- **WHAT YOU WILL DO**
The required result is a line count: how many lines in this data hold the word "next". Give only that.

GIVEN MATERIAL Start Marker

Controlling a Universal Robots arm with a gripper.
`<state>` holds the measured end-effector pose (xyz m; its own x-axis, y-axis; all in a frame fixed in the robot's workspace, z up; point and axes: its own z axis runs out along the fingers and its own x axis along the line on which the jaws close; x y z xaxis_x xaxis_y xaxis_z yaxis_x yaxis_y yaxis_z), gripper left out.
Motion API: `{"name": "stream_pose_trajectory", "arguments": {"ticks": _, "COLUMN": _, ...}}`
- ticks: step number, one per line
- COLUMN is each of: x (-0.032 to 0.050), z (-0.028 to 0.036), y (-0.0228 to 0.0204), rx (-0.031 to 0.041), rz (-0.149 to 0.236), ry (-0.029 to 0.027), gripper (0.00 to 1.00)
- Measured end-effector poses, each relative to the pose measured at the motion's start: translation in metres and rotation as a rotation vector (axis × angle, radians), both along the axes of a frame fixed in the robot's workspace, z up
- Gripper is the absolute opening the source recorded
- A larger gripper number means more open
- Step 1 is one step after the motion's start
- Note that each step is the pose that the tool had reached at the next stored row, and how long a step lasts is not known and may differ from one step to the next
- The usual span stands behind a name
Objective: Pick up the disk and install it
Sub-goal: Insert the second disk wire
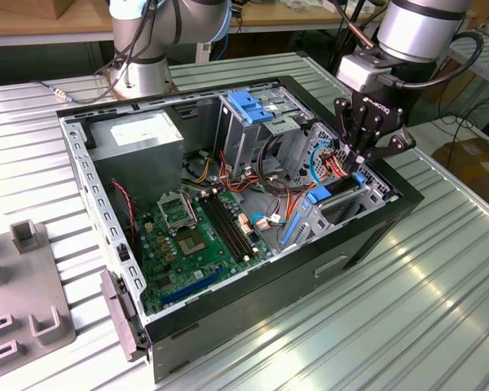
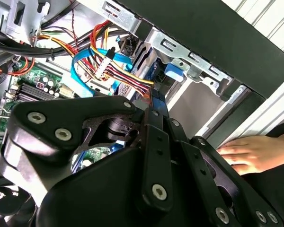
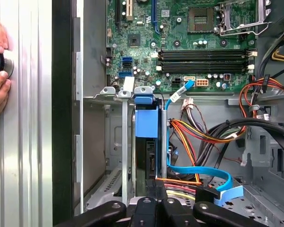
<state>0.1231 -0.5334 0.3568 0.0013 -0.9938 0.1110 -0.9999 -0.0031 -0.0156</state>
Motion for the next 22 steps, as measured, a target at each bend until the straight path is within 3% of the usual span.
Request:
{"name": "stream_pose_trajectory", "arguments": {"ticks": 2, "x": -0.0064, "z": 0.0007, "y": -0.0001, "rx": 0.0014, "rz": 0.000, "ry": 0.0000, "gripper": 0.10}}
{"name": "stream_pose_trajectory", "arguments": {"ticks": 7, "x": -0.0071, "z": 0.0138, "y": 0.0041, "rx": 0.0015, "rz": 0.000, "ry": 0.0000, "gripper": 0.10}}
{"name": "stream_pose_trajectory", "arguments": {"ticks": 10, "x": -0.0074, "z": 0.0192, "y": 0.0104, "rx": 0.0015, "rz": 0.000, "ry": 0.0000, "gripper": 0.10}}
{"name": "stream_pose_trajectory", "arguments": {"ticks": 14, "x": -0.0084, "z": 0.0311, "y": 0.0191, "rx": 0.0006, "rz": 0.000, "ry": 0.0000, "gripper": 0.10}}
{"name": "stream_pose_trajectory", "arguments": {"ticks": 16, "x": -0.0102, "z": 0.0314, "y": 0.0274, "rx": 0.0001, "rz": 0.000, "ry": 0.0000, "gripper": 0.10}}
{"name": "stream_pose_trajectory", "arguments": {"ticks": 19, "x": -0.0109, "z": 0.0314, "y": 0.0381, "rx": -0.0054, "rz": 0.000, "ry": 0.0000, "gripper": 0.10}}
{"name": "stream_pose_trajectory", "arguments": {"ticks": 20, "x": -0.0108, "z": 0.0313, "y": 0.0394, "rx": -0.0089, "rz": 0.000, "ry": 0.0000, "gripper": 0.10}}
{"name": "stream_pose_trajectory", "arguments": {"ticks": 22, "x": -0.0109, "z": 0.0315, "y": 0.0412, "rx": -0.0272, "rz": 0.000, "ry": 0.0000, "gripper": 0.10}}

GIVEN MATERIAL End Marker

- **RESULT OF THE TASK**
2